§ WHAT YOU WILL DO: Please restate the data that follows word for word, with the pictures left out.
BEGIN
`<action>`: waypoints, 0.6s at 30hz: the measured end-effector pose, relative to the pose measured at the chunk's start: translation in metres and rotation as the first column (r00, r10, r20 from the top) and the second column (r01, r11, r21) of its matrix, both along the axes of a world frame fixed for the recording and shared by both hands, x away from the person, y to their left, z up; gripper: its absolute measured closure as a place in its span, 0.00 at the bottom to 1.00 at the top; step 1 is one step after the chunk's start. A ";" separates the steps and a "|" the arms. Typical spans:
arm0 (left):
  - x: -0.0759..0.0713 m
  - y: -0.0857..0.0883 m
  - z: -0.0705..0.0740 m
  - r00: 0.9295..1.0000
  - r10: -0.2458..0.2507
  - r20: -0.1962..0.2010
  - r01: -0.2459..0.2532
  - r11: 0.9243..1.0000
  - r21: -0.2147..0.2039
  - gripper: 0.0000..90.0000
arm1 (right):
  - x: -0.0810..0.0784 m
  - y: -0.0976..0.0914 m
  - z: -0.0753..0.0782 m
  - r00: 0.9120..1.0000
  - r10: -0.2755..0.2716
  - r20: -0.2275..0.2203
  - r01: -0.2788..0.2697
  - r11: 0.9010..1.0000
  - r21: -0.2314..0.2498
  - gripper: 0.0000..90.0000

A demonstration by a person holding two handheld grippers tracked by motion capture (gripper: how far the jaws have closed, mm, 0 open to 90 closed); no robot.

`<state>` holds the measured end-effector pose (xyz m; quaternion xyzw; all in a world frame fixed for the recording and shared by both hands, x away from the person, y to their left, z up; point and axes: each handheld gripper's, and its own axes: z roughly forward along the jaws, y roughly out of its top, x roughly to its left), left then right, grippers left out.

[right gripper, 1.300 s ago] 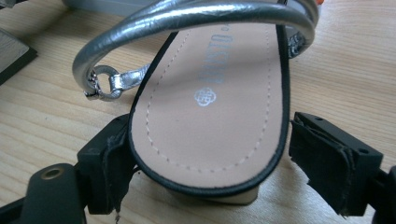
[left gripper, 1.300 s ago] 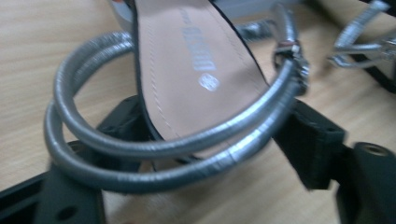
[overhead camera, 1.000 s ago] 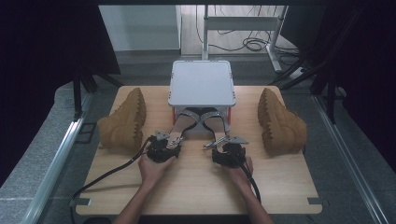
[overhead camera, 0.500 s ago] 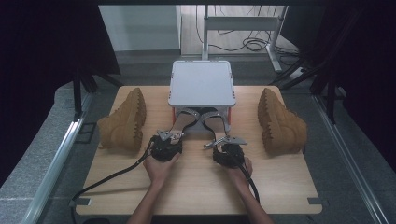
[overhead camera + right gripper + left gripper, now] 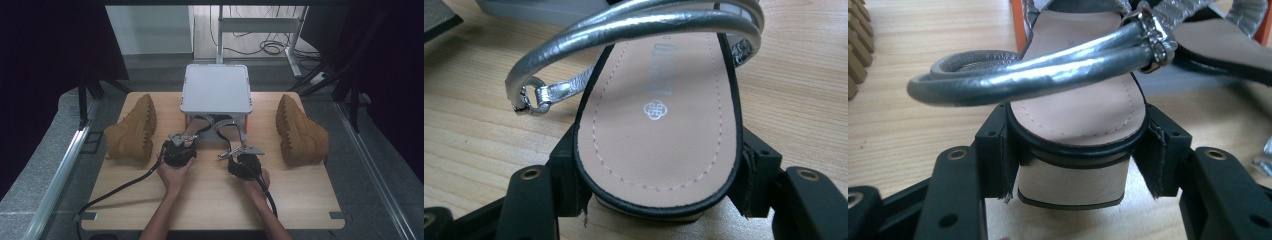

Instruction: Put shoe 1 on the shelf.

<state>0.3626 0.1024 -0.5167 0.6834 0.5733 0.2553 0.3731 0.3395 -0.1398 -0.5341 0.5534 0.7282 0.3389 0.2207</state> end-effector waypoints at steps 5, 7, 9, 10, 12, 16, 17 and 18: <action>0.011 -0.005 0.000 1.000 0.026 0.012 -0.026 1.000 0.014 0.47 | 0.000 0.000 0.000 1.000 0.002 -0.001 -0.002 1.000 -0.002 0.42; 0.014 -0.005 -0.001 1.000 0.028 0.013 -0.028 0.999 0.020 0.47 | 0.000 0.000 0.000 1.000 0.003 -0.001 -0.003 1.000 -0.002 0.42; 0.019 -0.007 -0.001 0.999 0.038 0.019 -0.038 0.999 0.022 0.47 | 0.000 0.000 0.000 1.000 0.003 0.000 -0.003 1.000 -0.005 0.42; 0.019 -0.007 -0.001 0.999 0.038 0.019 -0.038 0.999 0.022 0.47 | 0.000 0.000 0.000 1.000 0.003 0.000 -0.003 1.000 -0.004 0.42; 0.023 -0.009 -0.002 0.999 0.042 0.022 -0.043 0.999 0.027 0.47 | 0.000 0.000 0.000 1.000 0.003 0.000 -0.003 1.000 -0.004 0.42; 0.029 -0.013 -0.003 0.999 0.048 0.025 -0.049 0.998 0.049 0.47 | 0.000 0.000 0.000 1.000 0.004 0.001 -0.004 1.000 -0.006 0.42; 0.032 -0.013 -0.002 0.999 0.047 0.021 -0.048 0.998 0.047 0.47 | 0.000 0.000 0.000 1.000 0.004 -0.001 -0.004 1.000 -0.004 0.42; 0.032 -0.013 -0.002 0.999 0.047 0.021 -0.048 0.998 0.047 0.47 | 0.000 0.000 0.000 1.000 0.004 -0.001 -0.004 1.000 -0.004 0.42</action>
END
§ RESPONSE BELOW:
`<action>`: waypoints, 0.6s at 30hz: the measured end-effector pose, relative to the pose measured at the chunk's start: translation in metres and rotation as the first column (r00, r10, r20 from the top) and the second column (r01, r11, r21) of its matrix, both along the axes of a world frame fixed for the recording and shared by both hands, x away from the person, y to their left, z up; gripper: its absolute measured closure as a place in its span, 0.00 at the bottom to 1.00 at the top; step 1 is one step after the chunk's start. A ";" separates the steps and a "|" the arms. Typical spans:
arm0 (left):
  - x: -0.0759..0.0713 m
  - y: -0.0857..0.0883 m
  - z: -0.0705..0.0740 m
  - r00: 0.9295..1.0000
  - r10: -0.2458..0.2507
  - r20: -0.1962..0.2010
  - r01: -0.2459..0.2532
  - r11: 0.9243..1.0000
  - r21: -0.2147..0.2039
  - gripper: 0.0000..90.0000
arm1 (right):
  - x: -0.0810..0.0784 m
  - y: -0.0976..0.0914 m
  - z: -0.0753..0.0782 m
  - r00: 0.9120..1.0000
  - r10: -0.2755..0.2716
  - r20: -0.2275..0.2203
  - r01: -0.2788..0.2697
  - r11: 0.9010..1.0000
  - r21: -0.2314..0.2498
  - gripper: 0.0000..90.0000

A demonstration by a person holding two handheld grippers tracked by motion capture (gripper: how far the jaws have closed, mm, 0 open to 90 closed); no robot.

`<state>` holds the measured end-effector pose (xyz m; quaternion xyzw; all in a world frame fixed for the recording and shared by both hands, x away from the person, y to their left, z up; point and axes: each handheld gripper's, and its own axes: z roughly forward along the jaws, y roughly out of its top, x roughly to its left), left then right, grippers left out.

[right gripper, 1.300 s ago] 
[left gripper, 1.300 s ago] 
[overhead camera, 1.000 s ago] 
[overhead camera, 0.500 s ago] 
[overhead camera + right gripper + left gripper, now] 

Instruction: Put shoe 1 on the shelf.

<state>0.3626 0.1024 -0.5167 0.6834 0.5733 0.2553 0.3731 0.3395 -0.1398 -0.5341 0.5534 0.7282 0.3389 0.2207</state> end-effector waypoints at steps 5, 7, 9, 10, 12, 16, 17 and 18: <action>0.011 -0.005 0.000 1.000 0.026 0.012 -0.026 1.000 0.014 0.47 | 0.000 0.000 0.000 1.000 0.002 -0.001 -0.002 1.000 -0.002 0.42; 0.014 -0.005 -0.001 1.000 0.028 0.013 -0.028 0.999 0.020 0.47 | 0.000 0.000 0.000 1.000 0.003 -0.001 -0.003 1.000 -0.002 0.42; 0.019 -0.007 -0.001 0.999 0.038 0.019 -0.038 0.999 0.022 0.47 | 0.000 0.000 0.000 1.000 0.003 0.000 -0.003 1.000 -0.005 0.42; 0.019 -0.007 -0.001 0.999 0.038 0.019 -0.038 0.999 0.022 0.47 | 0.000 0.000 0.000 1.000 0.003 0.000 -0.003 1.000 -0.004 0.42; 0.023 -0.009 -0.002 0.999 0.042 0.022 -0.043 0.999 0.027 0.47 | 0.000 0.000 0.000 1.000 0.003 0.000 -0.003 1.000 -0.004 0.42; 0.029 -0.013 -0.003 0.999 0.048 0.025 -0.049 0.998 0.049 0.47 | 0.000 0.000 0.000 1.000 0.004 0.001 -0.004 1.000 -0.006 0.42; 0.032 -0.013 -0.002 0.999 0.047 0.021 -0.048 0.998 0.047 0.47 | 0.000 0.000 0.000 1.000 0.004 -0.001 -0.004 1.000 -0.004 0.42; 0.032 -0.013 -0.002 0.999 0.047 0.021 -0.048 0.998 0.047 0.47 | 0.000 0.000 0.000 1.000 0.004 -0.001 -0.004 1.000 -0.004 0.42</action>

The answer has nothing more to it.